The ICO is concerned that that the creation and sharing of personal data profiles about people, on such a large scale, is disproportionate, intrusive and unfair, particularly when people are often unaware it is happening.  The key issues are:

  • identifying a lawful basis for the processing of personal data in RTB, as the scenarios where legitimate interests could apply are limited, and methods of obtaining consent are often insufficient;
  • the privacy notices provided to individuals lack clarity and do not give them full visibility of what happens to their data;
  • in many cases there is a reliance on contractual agreements to protect how bid request data is shared, secured and deleted. This does not seem appropriate given the type of personal data sharing and the number of intermediaries involved.

Industry bodies such as the IAB have been engaged with these issues looking for practicable solutions for some time. As a recent sign of the seriousness this is being taken in some quarters, Google recently proposed changes to its Chrome browser, including phasing out support for third party cookies within the next two years.

However, in a recent blog, the ICO has expressed frustration that many organisations involved in RTB appear to have their heads firmly in the sand.

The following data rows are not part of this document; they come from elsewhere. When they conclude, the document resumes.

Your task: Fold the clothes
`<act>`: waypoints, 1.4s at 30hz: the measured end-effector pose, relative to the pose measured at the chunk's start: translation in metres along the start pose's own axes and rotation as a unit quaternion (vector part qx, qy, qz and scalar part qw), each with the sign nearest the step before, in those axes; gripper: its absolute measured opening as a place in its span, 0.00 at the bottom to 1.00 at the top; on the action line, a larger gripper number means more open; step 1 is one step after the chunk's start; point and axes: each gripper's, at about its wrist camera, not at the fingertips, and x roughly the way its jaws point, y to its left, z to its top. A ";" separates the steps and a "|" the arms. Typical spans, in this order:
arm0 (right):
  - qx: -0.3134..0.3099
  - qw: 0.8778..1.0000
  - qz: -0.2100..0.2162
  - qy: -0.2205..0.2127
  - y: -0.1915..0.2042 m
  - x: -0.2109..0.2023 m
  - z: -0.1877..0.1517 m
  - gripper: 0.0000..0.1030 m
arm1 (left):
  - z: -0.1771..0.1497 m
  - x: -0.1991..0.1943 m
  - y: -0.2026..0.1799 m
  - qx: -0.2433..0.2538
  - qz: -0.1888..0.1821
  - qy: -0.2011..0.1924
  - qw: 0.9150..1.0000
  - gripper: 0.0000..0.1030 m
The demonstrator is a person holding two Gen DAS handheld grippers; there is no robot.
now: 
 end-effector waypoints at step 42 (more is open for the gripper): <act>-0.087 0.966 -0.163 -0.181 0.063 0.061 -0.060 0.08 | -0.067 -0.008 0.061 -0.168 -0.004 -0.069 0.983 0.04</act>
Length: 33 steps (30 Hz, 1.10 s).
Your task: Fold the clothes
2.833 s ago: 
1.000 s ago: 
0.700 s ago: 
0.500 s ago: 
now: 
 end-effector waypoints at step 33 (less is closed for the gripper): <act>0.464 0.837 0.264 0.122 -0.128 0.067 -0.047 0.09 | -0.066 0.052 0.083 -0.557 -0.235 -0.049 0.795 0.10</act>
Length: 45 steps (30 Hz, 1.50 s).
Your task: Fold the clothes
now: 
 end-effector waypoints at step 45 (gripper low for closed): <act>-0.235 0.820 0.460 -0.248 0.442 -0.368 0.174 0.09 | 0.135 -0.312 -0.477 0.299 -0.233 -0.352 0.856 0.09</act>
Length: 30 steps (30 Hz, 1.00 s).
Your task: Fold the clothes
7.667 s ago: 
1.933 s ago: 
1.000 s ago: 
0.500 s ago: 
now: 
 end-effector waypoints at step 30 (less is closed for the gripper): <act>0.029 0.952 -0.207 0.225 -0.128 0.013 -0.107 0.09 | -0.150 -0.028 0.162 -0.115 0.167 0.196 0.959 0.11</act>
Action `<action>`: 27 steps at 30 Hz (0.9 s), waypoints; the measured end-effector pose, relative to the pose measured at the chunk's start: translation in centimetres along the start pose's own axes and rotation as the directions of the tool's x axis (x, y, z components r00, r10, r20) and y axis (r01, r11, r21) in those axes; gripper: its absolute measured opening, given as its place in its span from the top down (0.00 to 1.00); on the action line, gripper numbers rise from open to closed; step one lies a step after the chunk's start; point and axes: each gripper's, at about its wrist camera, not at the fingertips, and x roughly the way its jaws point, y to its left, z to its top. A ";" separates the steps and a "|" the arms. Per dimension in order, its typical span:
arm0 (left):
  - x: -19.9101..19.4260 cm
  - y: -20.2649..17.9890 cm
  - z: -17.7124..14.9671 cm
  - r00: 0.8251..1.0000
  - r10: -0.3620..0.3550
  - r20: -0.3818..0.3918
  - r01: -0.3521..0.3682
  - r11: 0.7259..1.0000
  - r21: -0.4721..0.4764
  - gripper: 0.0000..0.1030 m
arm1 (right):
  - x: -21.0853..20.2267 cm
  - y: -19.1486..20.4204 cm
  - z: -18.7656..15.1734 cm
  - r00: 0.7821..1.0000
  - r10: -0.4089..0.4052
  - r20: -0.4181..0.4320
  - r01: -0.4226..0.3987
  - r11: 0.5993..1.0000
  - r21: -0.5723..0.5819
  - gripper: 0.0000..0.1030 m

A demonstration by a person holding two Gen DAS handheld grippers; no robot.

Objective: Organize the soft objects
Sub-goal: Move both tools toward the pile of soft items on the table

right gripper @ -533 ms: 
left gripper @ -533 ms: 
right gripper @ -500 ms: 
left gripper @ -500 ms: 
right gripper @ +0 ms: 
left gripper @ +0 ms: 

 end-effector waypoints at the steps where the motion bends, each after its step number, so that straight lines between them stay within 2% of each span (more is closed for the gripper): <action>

The ICO has made it clear that those in the adtech chain cannot rely on “legitimate interests” as the lawful basis for the processing of personal data in RTB. Furthermore, they have said that the Data Protection Impact Assessments they have seen have been “generally immature, lack appropriate detail, and do not follow the ICO’s recommended steps to assess the risk to the rights and freedoms of the individual”. The ICO has indicated that they anticipate it may be necessary to take formal regulatory action in such cases. We could, therefore, see such actions in 2020.

The most effective way for organisations to avoid the need for regulatory action is to engage with the process for industry reform, and to encourage their supply chain to do the same. The ICO warns that those who have ignored the window of opportunity to engage and transform must prepare for the ICO to utilise its wider powers.